SOURCE MATERIAL:
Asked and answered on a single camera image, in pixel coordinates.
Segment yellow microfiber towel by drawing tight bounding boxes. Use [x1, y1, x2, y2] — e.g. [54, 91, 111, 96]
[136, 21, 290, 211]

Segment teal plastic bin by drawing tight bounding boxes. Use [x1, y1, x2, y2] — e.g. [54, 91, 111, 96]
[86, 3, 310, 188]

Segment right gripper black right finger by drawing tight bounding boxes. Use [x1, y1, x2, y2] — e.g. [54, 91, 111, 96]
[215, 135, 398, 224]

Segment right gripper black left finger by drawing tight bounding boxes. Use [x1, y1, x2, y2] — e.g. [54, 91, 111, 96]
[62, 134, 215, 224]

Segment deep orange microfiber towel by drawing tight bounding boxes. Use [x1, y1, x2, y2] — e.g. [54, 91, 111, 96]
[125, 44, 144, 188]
==
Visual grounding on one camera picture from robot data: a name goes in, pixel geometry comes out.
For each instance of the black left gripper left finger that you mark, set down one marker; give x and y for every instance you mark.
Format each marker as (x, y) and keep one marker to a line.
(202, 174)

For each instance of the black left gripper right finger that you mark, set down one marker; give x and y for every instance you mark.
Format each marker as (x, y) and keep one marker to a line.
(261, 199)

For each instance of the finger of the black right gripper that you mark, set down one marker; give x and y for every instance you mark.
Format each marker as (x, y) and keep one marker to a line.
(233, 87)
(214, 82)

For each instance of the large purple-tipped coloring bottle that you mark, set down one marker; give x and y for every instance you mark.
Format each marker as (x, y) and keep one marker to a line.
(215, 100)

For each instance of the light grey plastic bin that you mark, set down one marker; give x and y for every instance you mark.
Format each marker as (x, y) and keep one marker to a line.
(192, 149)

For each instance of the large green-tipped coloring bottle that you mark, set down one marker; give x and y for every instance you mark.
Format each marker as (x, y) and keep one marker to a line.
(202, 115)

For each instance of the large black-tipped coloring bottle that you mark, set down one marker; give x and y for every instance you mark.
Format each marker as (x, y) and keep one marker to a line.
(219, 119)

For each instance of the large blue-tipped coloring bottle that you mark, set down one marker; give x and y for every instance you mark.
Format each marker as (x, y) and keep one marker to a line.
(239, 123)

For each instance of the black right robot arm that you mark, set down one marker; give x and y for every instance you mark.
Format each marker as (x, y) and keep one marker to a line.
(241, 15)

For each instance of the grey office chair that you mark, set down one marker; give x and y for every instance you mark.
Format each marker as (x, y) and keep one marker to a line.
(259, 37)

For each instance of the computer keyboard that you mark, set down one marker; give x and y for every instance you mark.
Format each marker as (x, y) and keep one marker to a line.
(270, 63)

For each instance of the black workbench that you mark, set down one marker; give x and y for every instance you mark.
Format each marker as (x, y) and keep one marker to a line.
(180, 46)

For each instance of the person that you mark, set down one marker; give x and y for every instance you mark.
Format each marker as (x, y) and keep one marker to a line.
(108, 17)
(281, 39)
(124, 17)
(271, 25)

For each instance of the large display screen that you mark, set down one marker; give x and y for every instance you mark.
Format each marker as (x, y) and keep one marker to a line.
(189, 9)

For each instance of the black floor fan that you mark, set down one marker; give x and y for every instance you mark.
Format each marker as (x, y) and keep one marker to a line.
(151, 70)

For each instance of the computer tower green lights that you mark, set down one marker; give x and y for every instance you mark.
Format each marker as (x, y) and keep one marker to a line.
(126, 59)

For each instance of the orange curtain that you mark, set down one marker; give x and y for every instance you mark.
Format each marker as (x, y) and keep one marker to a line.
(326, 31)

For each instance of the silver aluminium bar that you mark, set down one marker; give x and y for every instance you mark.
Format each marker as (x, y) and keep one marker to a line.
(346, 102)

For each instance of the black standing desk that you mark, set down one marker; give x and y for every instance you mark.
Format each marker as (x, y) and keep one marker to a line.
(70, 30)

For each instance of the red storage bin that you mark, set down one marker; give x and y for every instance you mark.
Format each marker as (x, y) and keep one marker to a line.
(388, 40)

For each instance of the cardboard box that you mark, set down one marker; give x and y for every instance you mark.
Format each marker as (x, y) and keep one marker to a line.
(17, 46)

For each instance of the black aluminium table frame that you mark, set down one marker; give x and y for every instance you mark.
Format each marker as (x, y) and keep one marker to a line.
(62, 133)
---
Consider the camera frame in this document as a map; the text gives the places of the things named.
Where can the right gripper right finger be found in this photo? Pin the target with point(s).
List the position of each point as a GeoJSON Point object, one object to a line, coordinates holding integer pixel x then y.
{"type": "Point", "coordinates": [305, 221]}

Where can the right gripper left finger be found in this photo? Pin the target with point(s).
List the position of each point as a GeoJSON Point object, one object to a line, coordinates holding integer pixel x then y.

INSTRUCTIONS FOR THE TASK:
Whichever lines of the material hold the word "photo", find and copy them.

SOLUTION TO THE EXERCISE:
Where can the right gripper right finger be found in this photo? Pin the target with point(s).
Where can the right gripper left finger be found in this photo? Pin the target with point(s).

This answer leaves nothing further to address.